Automatic Detection of Outdated Information in Wikipedia Infoboxes

Authors: Thong Tran, Tru H. Cao

Research in Computing Science, Vol. 70, pp. 211-222, 2013.

Abstract: An infobox of a Wikipedia article generally contains key facts in the article and is organized as attribute-value pairs. Infoboxes not only allow readers to rapidly gather the most important information about some aspects of the articles in which they appear, but also provide a source for many knowledge bases derived from Wikipedia. However, not all the values of infobox attributes are updated frequently and accurately. In this paper, we propose a method to automatically detect outdated attribute values in Wikipedia infoboxes by using facts extracted from the general Web.
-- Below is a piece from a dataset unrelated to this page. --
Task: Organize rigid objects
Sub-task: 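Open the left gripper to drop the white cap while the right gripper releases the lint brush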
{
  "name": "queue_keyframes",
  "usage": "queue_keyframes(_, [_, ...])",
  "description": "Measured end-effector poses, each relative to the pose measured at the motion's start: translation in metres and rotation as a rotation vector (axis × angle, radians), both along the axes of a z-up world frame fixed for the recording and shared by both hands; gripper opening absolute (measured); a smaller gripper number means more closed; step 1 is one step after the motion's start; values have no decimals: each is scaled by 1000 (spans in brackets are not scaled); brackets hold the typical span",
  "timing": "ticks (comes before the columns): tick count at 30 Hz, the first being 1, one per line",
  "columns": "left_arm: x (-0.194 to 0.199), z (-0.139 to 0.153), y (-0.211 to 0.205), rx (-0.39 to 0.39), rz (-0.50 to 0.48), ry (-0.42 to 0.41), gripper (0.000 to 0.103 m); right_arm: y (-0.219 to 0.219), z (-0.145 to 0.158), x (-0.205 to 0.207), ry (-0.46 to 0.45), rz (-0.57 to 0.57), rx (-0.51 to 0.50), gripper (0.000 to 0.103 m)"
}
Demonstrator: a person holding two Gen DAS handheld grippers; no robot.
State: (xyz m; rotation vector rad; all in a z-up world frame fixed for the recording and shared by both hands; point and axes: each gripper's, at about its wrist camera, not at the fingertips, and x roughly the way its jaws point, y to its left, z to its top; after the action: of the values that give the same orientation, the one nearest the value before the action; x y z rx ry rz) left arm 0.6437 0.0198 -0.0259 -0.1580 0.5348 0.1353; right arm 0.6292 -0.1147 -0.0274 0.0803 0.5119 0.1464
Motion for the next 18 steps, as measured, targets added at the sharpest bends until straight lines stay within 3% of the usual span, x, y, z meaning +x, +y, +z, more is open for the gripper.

Our method uses the pattern-based fact extraction approach. The patterns for fact extraction are automatically learned using a number of available seeds in related Wikipedia infoboxes. We have tested and evaluated our system on a set of 100 well-established companies in the NASDAQ-100 index on their employee numbers, presented by the num_employees attribute value in their Wikipedia article infoboxes. The achieved accuracy is 77% and our test result also reveals that 82% of the companies do not have their latest numbers of employees in their Wikipedia article infoboxes.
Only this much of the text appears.